TASK: Of the entries below, restate word for word only the section that runs from the line with "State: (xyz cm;" to the line with "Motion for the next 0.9", counting both ends.

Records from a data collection

+-------+

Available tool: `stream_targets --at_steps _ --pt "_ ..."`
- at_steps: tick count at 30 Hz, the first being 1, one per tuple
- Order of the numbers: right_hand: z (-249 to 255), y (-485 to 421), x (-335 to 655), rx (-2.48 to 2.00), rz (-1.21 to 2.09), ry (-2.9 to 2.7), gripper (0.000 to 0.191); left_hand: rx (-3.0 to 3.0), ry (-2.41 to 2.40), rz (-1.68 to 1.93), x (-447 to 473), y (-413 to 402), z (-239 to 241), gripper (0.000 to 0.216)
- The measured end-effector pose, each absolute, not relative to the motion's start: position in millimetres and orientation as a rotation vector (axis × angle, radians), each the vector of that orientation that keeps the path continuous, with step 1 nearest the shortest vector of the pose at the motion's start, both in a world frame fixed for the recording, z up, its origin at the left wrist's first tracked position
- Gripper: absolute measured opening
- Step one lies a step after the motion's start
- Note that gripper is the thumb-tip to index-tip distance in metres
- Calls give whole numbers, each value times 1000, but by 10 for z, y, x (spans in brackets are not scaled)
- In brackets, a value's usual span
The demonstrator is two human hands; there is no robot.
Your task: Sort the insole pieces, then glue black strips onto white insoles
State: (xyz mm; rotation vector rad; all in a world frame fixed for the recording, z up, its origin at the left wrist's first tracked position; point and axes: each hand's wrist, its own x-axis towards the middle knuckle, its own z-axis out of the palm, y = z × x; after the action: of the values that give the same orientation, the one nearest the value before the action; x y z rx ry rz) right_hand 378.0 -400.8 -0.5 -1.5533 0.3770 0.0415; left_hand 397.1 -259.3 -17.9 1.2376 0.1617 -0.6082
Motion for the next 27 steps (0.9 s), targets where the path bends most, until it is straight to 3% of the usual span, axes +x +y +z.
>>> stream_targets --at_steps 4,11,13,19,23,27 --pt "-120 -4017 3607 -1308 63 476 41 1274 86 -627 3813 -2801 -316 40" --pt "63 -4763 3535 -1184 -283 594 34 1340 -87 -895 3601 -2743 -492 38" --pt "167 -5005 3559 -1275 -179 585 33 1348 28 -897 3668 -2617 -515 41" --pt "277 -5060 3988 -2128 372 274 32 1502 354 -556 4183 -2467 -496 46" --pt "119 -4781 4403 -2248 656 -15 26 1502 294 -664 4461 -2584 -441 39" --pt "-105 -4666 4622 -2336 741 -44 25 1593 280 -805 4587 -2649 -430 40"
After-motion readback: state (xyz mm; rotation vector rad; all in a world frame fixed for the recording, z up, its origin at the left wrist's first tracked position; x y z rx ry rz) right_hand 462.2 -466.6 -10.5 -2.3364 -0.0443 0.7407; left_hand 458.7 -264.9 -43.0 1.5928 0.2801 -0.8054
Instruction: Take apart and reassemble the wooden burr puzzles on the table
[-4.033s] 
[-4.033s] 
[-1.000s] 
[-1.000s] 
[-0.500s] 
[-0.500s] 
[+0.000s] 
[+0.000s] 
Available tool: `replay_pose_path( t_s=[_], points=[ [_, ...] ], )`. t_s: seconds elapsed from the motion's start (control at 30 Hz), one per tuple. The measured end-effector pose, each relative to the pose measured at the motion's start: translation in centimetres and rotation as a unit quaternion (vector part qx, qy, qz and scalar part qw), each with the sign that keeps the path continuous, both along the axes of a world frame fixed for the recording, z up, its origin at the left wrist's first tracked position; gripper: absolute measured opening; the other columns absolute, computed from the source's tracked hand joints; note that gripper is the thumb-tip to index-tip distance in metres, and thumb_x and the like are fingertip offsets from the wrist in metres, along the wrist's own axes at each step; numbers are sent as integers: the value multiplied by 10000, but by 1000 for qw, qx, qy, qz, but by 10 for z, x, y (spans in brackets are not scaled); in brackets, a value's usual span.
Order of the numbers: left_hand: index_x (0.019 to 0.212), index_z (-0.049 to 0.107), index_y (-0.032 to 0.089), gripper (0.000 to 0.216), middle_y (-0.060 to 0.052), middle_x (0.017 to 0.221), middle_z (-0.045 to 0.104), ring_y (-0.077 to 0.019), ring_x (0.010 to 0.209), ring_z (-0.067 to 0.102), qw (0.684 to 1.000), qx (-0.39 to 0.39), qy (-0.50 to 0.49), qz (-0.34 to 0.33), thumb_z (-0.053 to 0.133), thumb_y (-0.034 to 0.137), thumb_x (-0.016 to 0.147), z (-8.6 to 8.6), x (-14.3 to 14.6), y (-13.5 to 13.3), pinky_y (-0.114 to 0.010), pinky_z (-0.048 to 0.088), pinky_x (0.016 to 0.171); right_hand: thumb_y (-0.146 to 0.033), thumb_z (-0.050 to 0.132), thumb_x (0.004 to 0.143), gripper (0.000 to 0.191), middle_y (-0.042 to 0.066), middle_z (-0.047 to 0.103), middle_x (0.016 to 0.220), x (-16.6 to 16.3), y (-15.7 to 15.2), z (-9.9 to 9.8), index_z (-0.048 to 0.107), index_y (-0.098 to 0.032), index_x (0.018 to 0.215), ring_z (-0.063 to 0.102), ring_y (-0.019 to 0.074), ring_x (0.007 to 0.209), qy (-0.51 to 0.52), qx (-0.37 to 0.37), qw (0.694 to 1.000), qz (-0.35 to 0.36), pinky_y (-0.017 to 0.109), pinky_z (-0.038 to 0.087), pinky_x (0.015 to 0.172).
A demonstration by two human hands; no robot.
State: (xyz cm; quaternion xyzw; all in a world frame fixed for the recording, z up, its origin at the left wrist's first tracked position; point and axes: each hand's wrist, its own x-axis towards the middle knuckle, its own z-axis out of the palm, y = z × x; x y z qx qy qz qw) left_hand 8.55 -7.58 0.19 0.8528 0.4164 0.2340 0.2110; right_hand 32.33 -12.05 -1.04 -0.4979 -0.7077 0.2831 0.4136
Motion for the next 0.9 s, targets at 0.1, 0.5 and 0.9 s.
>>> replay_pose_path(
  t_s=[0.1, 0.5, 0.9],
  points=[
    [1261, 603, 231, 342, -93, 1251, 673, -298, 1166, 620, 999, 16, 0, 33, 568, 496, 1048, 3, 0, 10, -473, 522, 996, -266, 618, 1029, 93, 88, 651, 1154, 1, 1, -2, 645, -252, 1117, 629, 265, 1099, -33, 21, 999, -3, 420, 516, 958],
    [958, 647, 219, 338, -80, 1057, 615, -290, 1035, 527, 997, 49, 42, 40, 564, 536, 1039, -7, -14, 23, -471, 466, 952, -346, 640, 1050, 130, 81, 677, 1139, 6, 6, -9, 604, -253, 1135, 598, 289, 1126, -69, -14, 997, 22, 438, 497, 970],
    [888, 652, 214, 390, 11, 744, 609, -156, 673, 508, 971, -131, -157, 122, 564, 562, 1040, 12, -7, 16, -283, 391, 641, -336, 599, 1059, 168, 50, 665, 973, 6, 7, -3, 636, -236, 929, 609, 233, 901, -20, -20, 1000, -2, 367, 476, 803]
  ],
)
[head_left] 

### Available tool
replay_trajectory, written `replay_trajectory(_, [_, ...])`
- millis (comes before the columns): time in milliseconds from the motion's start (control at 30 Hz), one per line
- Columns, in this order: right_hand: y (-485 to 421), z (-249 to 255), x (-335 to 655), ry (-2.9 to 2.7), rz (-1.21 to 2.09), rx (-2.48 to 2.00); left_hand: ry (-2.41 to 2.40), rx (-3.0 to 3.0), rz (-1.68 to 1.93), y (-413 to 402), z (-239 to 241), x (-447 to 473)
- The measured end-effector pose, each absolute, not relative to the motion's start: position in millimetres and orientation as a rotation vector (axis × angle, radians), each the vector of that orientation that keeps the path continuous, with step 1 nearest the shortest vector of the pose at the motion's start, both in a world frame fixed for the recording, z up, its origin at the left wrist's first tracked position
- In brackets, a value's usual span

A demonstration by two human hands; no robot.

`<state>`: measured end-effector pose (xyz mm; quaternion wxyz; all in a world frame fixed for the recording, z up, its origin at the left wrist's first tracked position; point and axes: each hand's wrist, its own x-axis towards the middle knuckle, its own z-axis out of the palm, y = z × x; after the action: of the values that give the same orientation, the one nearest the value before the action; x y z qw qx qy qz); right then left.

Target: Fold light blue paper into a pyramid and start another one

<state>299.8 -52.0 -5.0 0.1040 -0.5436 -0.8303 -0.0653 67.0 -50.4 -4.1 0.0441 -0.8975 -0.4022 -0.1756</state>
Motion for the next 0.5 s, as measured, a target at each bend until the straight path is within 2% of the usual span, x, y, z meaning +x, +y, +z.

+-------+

EXPECTED OUTPUT:
State: (xyz cm; quaternion xyzw; all in a world frame fixed for the recording, z up, its origin at the left wrist's first tracked position; point and axes: each hand's wrist, its own x-axis towards the middle knuckle, its own z-axis out of the palm, y = z × x; x y z qx qy qz qw) left_hand 8.55 -7.58 0.19 0.8528 0.4164 0.2340 0.2110; right_hand 32.33 -12.05 -1.04 -0.4979 -0.7077 0.2831 0.4136
Motion for the next 0.9 s, targets at 0.1, 0.5 and 0.9 s.

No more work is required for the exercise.